• Brief:
Nothing but the lines below from the one containing "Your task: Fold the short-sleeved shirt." through the one containing "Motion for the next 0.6" should appear in the answer, exact and without pictures.

• Source records:

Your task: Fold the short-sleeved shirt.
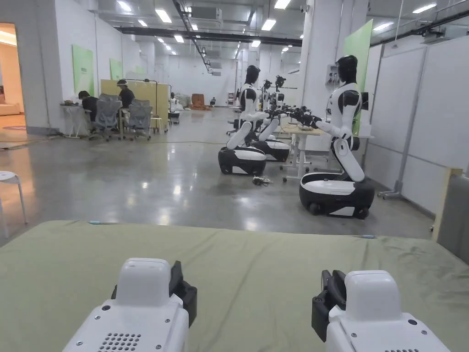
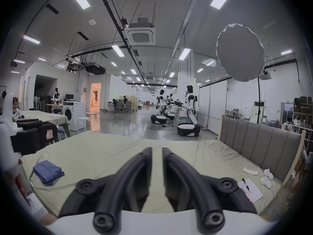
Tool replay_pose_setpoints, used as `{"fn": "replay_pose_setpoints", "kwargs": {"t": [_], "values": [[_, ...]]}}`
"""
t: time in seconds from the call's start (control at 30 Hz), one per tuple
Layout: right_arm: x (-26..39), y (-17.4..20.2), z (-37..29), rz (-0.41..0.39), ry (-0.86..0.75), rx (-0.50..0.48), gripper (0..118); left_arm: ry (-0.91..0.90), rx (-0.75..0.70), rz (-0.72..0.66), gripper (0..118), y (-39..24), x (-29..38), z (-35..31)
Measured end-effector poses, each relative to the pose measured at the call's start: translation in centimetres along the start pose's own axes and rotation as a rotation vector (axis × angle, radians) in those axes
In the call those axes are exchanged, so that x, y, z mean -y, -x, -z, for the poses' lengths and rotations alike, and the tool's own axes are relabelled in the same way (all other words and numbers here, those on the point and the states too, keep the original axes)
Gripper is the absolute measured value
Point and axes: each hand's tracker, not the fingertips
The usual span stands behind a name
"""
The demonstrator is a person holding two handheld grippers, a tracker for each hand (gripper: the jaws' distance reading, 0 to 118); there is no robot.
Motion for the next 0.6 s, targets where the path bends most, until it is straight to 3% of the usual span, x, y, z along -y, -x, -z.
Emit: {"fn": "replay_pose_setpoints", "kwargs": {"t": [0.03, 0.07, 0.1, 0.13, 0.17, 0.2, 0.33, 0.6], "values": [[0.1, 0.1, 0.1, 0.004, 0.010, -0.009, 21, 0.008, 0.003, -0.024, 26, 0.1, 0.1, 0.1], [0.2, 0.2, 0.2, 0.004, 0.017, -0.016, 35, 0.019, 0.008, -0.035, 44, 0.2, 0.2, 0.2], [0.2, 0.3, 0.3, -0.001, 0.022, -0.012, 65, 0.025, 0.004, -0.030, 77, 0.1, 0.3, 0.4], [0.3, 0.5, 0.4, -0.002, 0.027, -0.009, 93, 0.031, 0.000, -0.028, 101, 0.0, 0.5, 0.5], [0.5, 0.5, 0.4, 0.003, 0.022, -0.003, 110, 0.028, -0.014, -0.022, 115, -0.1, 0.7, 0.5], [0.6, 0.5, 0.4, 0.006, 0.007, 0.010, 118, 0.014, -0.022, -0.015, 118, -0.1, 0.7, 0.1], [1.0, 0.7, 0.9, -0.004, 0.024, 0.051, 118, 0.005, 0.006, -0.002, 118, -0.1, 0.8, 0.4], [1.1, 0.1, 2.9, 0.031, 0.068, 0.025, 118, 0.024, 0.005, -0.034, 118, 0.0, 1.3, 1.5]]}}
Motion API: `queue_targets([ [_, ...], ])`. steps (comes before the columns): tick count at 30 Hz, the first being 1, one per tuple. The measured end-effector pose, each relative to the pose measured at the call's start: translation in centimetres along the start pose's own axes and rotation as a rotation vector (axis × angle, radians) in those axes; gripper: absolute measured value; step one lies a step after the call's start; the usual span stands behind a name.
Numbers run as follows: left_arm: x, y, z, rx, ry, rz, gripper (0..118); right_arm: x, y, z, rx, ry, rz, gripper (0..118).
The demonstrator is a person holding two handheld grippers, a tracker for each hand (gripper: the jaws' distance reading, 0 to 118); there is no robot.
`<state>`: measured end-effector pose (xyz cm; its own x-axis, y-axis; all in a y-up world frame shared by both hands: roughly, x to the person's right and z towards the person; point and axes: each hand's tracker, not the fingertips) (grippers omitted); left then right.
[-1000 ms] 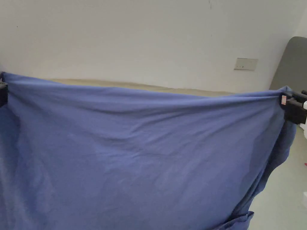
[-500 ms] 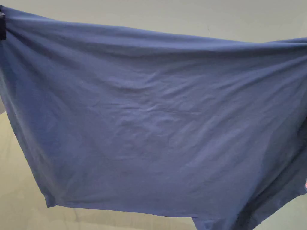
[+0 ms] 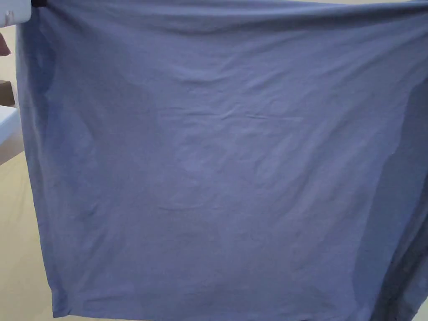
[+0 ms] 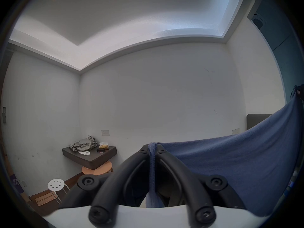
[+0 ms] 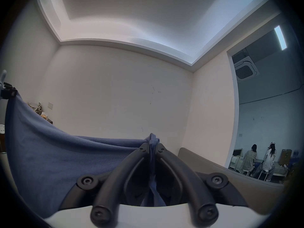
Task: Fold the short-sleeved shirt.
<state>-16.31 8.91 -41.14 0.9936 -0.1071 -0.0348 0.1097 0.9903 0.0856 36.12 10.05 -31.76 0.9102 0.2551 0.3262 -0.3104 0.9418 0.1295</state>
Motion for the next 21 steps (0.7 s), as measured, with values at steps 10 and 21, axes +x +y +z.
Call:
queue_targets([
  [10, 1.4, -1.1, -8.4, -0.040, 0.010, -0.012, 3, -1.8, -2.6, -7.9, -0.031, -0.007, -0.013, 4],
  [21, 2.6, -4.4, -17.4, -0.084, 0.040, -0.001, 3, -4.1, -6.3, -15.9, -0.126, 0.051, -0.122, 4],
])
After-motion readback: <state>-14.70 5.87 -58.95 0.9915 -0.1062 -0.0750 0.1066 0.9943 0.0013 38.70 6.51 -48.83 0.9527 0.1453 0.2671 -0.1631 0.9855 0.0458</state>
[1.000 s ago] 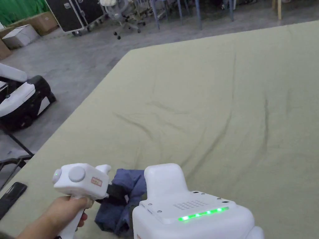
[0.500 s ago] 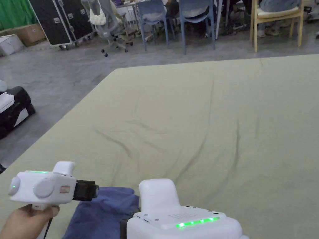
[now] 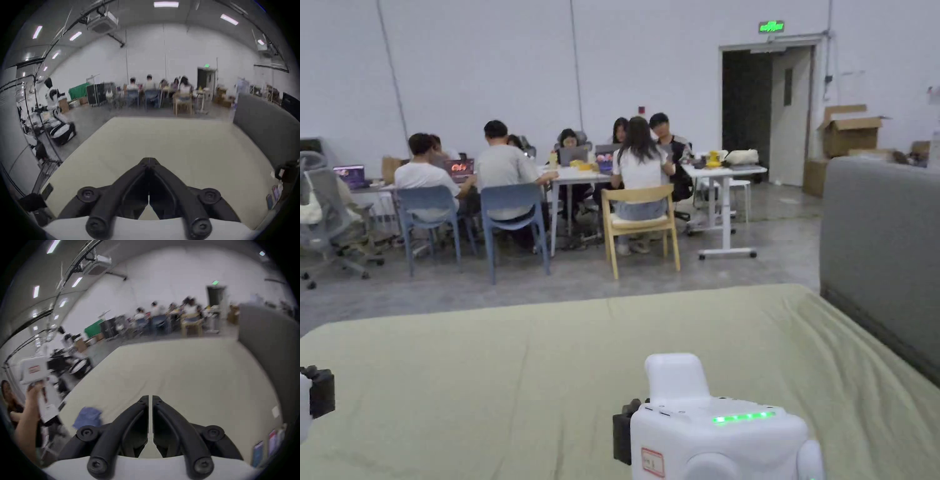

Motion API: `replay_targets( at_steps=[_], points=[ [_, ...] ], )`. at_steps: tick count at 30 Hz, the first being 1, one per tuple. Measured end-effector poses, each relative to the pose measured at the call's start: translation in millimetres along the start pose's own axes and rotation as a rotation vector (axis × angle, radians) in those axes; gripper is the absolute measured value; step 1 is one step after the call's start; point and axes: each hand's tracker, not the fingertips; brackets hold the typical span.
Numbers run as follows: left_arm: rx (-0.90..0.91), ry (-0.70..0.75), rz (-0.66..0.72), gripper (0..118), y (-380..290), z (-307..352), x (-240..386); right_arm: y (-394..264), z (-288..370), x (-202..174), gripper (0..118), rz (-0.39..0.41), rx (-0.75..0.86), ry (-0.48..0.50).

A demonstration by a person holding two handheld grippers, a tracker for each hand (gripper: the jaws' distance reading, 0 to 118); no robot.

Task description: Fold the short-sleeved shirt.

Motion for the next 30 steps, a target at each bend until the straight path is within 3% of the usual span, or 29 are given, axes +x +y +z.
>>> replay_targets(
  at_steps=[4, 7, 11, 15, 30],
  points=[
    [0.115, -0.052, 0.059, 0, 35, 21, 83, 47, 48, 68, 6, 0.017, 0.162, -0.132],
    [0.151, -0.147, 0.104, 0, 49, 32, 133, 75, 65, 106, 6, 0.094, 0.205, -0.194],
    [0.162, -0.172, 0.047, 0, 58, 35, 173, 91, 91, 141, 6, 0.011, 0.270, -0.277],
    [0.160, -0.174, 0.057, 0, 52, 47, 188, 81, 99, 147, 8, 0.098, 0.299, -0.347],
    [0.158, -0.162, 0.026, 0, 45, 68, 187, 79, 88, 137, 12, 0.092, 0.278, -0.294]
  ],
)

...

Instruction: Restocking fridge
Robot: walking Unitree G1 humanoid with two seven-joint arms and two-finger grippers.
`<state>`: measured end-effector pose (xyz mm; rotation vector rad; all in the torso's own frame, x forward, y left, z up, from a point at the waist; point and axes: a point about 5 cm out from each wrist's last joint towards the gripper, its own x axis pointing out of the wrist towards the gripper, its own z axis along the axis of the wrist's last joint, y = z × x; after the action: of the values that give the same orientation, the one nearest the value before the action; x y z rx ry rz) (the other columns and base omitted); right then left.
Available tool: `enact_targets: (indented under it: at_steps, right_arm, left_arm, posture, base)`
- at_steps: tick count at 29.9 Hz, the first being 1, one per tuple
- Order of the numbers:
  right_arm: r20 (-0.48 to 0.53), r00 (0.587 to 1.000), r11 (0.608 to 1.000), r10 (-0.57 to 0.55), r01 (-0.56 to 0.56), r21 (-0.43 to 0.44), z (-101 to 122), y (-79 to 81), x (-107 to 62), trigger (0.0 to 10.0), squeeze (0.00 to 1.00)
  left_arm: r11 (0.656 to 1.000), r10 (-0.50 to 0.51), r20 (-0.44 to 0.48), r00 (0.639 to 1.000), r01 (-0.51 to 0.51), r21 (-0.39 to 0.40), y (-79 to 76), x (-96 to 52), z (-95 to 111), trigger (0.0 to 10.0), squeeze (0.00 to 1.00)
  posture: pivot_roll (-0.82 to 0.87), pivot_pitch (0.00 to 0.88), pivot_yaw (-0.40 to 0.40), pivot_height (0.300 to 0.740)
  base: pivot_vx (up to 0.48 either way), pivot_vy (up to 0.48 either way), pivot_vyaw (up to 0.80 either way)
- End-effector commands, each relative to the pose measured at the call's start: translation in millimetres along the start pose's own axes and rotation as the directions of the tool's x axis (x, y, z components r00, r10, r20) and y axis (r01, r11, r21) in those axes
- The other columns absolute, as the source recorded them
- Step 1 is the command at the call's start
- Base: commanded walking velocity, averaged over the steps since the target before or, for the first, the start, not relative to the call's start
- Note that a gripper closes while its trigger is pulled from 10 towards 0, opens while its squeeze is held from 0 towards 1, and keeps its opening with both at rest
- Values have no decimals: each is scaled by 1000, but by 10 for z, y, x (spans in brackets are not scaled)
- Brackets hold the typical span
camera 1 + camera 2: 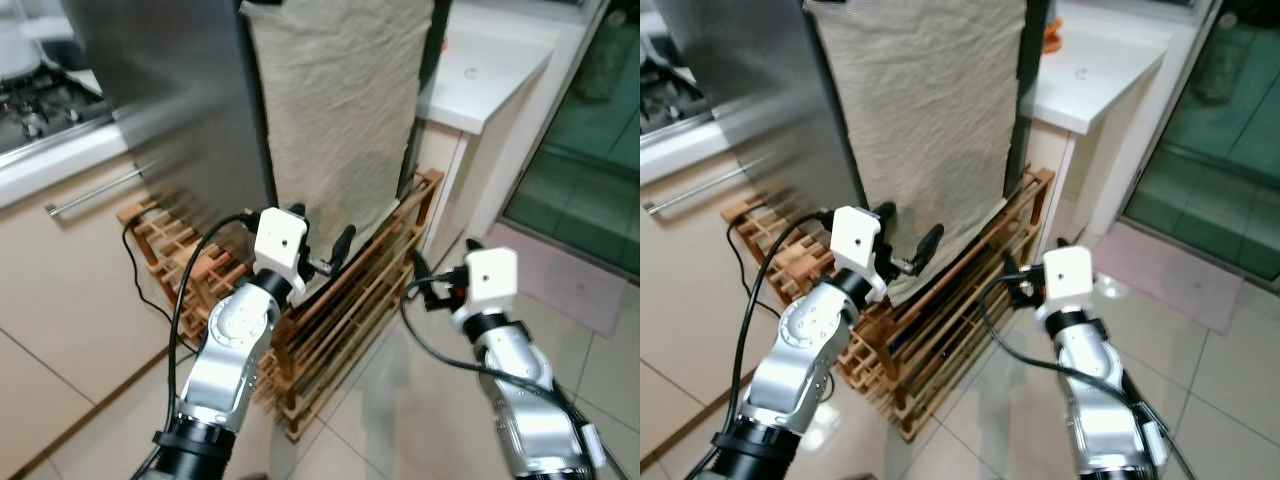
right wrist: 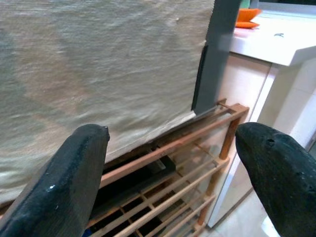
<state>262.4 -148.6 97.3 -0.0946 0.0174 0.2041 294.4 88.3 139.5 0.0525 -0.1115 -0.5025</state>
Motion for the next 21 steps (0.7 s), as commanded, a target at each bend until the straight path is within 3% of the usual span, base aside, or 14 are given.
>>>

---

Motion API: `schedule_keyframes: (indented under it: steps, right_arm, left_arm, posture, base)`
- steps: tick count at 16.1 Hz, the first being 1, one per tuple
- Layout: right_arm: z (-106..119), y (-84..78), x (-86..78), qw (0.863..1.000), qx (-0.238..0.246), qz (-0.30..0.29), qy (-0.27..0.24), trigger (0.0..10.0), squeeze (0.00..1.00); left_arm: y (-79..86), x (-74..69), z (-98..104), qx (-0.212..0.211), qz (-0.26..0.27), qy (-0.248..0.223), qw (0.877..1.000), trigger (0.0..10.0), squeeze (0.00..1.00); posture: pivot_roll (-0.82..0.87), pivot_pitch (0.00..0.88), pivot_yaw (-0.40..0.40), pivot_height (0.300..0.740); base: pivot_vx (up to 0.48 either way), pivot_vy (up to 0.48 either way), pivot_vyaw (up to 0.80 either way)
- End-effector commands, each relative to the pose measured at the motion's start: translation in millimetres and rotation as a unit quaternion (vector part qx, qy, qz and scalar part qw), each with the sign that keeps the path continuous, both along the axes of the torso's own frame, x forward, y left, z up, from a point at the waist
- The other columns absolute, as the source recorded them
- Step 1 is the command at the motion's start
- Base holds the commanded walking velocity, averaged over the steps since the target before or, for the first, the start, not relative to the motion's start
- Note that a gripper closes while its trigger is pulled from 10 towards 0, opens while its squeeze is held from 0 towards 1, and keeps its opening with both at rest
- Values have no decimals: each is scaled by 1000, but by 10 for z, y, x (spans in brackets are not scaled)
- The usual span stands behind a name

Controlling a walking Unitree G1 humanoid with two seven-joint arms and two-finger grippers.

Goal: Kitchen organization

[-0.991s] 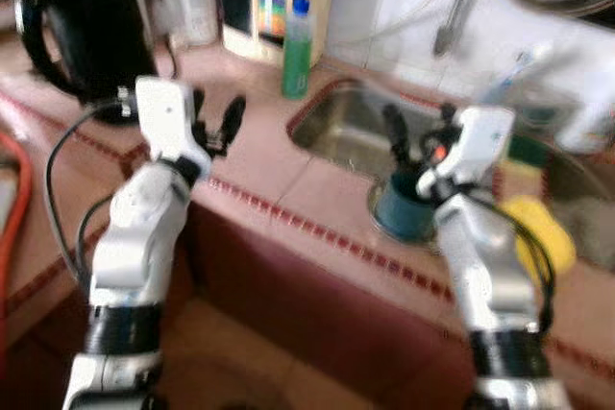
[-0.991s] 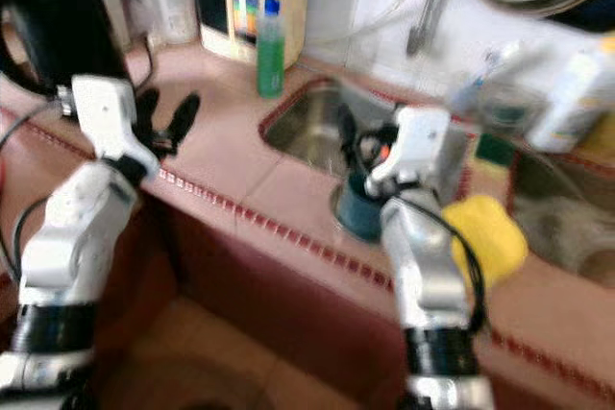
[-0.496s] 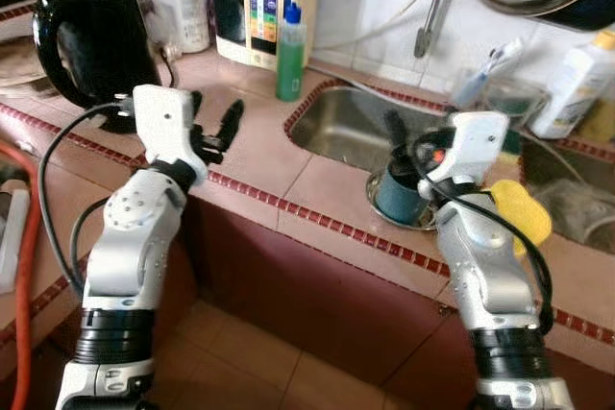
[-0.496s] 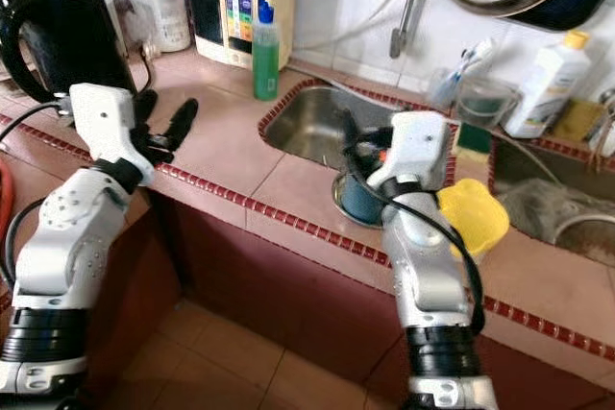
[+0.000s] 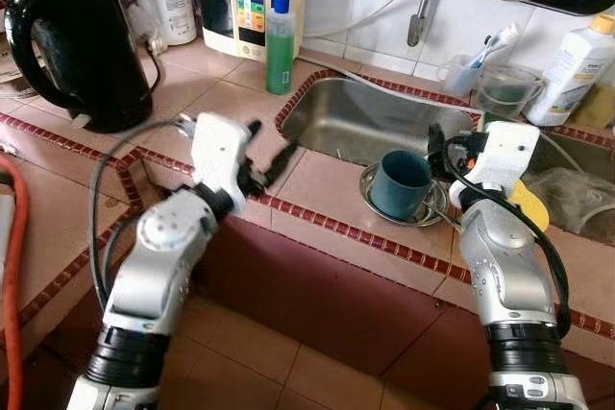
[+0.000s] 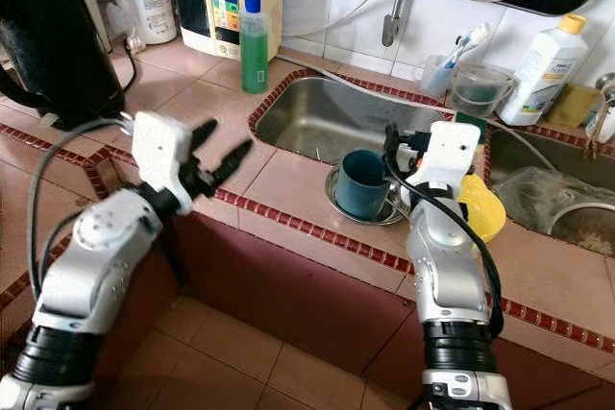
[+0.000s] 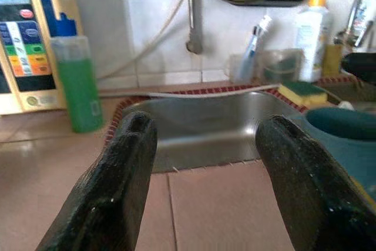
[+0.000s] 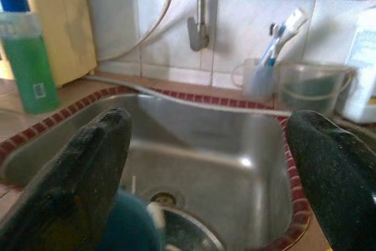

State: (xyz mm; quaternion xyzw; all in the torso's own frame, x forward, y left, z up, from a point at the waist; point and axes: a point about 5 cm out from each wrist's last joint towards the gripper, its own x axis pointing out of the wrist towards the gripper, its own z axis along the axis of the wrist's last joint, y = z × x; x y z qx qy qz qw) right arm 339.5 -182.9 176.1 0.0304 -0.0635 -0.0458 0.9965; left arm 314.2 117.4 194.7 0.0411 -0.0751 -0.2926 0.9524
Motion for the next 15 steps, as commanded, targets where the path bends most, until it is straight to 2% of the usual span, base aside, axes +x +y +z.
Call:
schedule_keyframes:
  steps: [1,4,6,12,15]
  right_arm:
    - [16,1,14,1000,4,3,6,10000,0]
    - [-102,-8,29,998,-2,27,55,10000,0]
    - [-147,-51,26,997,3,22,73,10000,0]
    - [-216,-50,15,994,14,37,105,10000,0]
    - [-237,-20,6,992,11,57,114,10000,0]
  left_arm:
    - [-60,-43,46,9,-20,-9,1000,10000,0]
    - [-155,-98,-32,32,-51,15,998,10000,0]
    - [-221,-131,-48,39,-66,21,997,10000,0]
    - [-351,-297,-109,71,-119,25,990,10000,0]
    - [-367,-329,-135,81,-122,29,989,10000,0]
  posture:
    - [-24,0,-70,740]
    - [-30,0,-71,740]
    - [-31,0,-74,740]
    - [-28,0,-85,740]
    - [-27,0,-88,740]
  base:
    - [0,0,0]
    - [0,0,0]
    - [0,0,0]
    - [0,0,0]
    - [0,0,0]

• Exercise response:
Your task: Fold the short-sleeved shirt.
Tool replay_pose_setpoints, used as `{"fn": "replay_pose_setpoints", "kwargs": {"t": [_], "values": [[_, ...]]}}`
"""
t: time in seconds from the call's start (control at 30 Hz), one per tuple
Layout: right_arm: x (-26..39), y (-17.4..20.2), z (-37..29), rz (-0.41..0.39), ry (-0.86..0.75), rx (-0.50..0.48), gripper (0..118); left_arm: ry (-0.91..0.90), rx (-0.75..0.70), rz (-0.72..0.66), gripper (0..118), y (-39..24), x (-29..38), z (-35..31)
Measured end-effector poses, each relative to the pose measured at the call's start: translation in centimetres along the start pose's own axes and rotation as a rotation vector (axis × angle, radians) in those axes
In the call those axes are exchanged, so that x, y, z mean -y, -x, -z, for the poses' lengths and rotations alike, and the tool's own axes are relabelled in the same way (all other words and numbers here, those on the point and the states too, keep the original axes)
Gripper is the absolute measured value
Point and axes: each hand's tracker, not the fingertips
The usual span stands behind a name
"""
The demonstrator is a person holding two handheld grippers, a tracker for each hand (gripper: the jaws' distance reading, 0 to 118); there is no robot.
Motion for the next 0.6 s, targets where the path bends most, until it is straight to 3% of the usual span, x, y, z along -y, -x, -z.

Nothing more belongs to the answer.